### DIRECTIONS FOR THIS TASK
Transcribe all of the listing exactly.

= = = =

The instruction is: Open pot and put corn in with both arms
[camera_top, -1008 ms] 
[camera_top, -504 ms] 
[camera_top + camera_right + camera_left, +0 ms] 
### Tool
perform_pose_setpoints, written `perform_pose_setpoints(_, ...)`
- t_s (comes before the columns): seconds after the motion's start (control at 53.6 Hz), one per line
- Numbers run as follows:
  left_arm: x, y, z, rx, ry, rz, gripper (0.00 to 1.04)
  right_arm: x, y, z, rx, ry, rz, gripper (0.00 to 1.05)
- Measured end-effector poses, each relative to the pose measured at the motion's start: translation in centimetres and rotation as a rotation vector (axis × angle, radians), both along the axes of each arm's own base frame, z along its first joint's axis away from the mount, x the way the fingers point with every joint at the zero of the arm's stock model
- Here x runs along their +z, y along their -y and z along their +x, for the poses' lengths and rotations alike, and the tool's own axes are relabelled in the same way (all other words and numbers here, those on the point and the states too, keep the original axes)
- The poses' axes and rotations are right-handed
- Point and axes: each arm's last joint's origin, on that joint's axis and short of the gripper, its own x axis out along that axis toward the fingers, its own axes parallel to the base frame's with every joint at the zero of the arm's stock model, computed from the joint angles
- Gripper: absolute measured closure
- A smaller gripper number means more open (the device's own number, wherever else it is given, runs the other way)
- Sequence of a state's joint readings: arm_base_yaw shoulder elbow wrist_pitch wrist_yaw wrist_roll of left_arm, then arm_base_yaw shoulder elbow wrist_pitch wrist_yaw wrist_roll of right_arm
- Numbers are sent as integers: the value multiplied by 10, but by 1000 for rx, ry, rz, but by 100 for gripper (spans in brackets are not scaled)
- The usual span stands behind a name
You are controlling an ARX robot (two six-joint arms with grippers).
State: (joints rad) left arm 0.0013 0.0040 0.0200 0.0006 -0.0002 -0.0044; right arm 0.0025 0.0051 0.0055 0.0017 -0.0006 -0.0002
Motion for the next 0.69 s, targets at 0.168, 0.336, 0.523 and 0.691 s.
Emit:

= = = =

### TASK RESULT
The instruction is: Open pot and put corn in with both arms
[camera_top, -1008 ms] 
[camera_top, -504 ms] 
[camera_top + camera_right + camera_left, +0 ms] 
### Tool
perform_pose_setpoints, written `perform_pose_setpoints(_, ...)`
- t_s (comes before the columns): seconds after the motion's start (control at 53.6 Hz), one per line
- Numbers run as follows:
  left_arm: x, y, z, rx, ry, rz, gripper (0.00 to 1.04)
  right_arm: x, y, z, rx, ry, rz, gripper (0.00 to 1.05)
- Measured end-effector poses, each relative to the pose measured at the motion's start: translation in centimetres and rotation as a rotation vector (axis × angle, radians), both along the axes of each arm's own base frame, z along its first joint's axis away from the mount, x the way the fingers point with every joint at the zero of the arm's stock model
- Here x runs along their +z, y along their -y and z along their +x, for the poses' lengths and rotations alike, and the tool's own axes are relabelled in the same way (all other words and numbers here, those on the point and the states too, keep the original axes)
- The poses' axes and rotations are right-handed
- Point and axes: each arm's last joint's origin, on that joint's axis and short of the gripper, its own x axis out along that axis toward the fingers, its own axes parallel to the base frame's with every joint at the zero of the arm's stock model, computed from the joint angles
- Gripper: absolute measured closure
- A smaller gripper number means more open (the device's own number, wherever else it is given, runs the other way)
- Sequence of a state's joint readings: arm_base_yaw shoulder elbow wrist_pitch wrist_yaw wrist_roll of left_arm, then arm_base_yaw shoulder elbow wrist_pitch wrist_yaw wrist_roll of right_arm
- Numbers are sent as integers: the value multiplied by 10, but by 1000 for rx, ry, rz, but by 100 for gripper (spans in brackets are not scaled)
- The usual span stands behind a name
You are controlling an ARX robot (two six-joint arms with grippers).
State: (joints rad) left arm 0.0013 0.0040 0.0200 0.0006 -0.0002 -0.0044; right arm 0.0025 0.0051 0.0055 0.0017 -0.0006 -0.0002
Motion for the next 0.69 s, targets at 0.168, 0.336, 0.523 and 0.691 s.
Emit:

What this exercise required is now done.